▶ _The task_
Beginning at the line that contains "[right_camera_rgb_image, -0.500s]", transcribe every line up to the last one in the material below. Include no other lines.

(Recorded data)

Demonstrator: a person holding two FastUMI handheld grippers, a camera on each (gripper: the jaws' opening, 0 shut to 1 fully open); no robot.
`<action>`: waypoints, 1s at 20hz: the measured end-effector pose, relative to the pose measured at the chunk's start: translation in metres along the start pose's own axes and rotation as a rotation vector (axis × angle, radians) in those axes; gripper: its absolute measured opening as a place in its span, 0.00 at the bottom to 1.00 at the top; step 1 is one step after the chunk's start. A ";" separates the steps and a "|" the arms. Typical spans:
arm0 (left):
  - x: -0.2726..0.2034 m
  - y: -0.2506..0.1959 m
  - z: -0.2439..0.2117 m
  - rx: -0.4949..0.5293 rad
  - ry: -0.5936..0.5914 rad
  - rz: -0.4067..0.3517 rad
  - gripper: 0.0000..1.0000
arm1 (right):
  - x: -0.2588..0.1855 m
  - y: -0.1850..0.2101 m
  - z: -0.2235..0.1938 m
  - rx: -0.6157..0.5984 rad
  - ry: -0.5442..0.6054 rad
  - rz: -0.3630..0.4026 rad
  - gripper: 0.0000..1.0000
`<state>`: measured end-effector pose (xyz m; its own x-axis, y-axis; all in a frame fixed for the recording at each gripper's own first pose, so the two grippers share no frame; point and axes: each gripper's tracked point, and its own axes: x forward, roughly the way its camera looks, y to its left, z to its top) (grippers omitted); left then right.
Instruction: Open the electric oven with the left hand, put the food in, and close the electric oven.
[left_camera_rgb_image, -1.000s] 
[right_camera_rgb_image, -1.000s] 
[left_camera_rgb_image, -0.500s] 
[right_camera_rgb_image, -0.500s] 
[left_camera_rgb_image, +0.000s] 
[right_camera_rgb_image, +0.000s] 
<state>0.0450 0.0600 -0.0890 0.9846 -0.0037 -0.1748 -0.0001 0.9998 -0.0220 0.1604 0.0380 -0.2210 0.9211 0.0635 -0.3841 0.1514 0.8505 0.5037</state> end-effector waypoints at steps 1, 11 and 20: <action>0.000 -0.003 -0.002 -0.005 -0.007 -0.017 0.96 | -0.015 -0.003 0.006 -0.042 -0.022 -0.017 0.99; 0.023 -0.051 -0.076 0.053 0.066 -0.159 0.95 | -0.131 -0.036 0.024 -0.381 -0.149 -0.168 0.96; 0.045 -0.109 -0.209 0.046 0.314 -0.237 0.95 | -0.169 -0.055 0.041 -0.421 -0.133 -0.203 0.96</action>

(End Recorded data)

▶ _Task response_
[right_camera_rgb_image, -0.500s] 
[left_camera_rgb_image, +0.000s] 
[right_camera_rgb_image, +0.000s] 
<state>0.0450 0.0600 -0.0890 0.9846 -0.0037 -0.1748 -0.0001 0.9998 -0.0220 0.1604 0.0380 -0.2210 0.9211 0.0635 -0.3841 0.1514 0.8505 0.5037</state> end-effector waypoints at steps 1, 11 and 20: <action>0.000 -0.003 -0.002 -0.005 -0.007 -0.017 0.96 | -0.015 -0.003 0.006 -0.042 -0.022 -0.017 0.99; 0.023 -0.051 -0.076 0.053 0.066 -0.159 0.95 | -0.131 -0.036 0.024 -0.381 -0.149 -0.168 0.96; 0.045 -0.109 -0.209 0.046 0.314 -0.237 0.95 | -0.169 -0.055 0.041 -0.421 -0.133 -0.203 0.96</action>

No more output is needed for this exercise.